4. Tweeting = cheating

A study last year concluded that high amounts of Twitter use could contribute to infidelity. This is because people who are active Tweeters are more likely to engage in relationship confrontations that could ultimately result in cheating, break ups or divorce. Maybe the best takeaway from this is to occasionally put the phone down and, you now, talk to your main squeeze.

5. IT guys...

Somehow, we don't think Roy and Moss from The IT Crowd are the cheating kind...

They seem so unassuming, but a 2012 survey by cheating dating website Ashley Madison found IT guys are more likely to engage in extra-marital adventures than men in other lines of work. Ahh, the seductive powers of knowing how to fix a dodgy laptop... Of the 11,453 straying fathers surveyed by the website, 10.6% worked in IT and engineering, followed by the financial industry (8.2%) and education (6.5%). Doctors and lawyers made up 4.6% and 3.8% of the study, respectively.

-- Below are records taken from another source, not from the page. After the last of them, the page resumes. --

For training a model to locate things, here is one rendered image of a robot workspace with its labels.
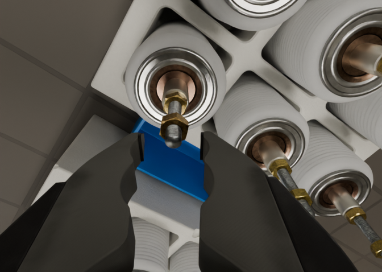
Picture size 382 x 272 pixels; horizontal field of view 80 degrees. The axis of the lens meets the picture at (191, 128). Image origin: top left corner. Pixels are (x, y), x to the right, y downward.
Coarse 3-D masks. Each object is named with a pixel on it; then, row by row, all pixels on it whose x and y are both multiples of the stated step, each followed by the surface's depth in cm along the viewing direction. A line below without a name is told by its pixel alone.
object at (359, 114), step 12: (372, 96) 26; (336, 108) 32; (348, 108) 29; (360, 108) 27; (372, 108) 25; (348, 120) 30; (360, 120) 27; (372, 120) 25; (360, 132) 28; (372, 132) 26
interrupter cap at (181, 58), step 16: (176, 48) 19; (144, 64) 19; (160, 64) 20; (176, 64) 20; (192, 64) 20; (208, 64) 20; (144, 80) 20; (160, 80) 21; (192, 80) 21; (208, 80) 20; (144, 96) 21; (160, 96) 21; (192, 96) 21; (208, 96) 21; (144, 112) 22; (160, 112) 22; (192, 112) 22; (208, 112) 22
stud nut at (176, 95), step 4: (176, 92) 18; (168, 96) 18; (172, 96) 17; (176, 96) 17; (180, 96) 17; (168, 100) 17; (172, 100) 17; (176, 100) 17; (180, 100) 17; (184, 100) 17; (164, 104) 17; (168, 104) 17; (184, 104) 18; (164, 108) 18; (184, 108) 18; (184, 112) 18
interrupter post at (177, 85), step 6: (174, 78) 20; (168, 84) 19; (174, 84) 19; (180, 84) 19; (168, 90) 18; (174, 90) 18; (180, 90) 18; (186, 90) 19; (186, 96) 18; (162, 102) 18; (186, 108) 19
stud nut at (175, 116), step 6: (168, 114) 15; (174, 114) 14; (180, 114) 15; (162, 120) 14; (168, 120) 14; (174, 120) 14; (180, 120) 14; (186, 120) 15; (162, 126) 14; (180, 126) 14; (186, 126) 14; (162, 132) 14; (186, 132) 14
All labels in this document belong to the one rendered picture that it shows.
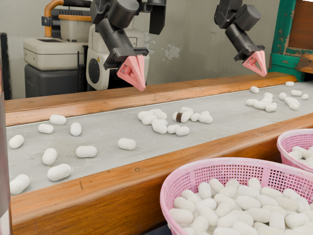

RELATED: Romance isn’t dead: science says monogamy is natural, too.

6. ...and female teachers

As for us women, it's the teachers who are apparently the ones to stray. A separate study by Ashley Madison found the average unfaithful wife was married for five years or less and most likely to be a teacher, stay-at-home mum or working in the medical industry.

7. Cheaters

Leopards, spots, etc. etc. A University of South Alabama study last year found people who had been "poached" by their current romantic partners were more likely to be unfaithful again in their new relationships, as they were "less committed, less satisfied, and less invested in their relationships". The research also revealed that introverts were more likely to be stolen away from their relationships than extroverts, as they were often more passive and went along with the poaching attempts.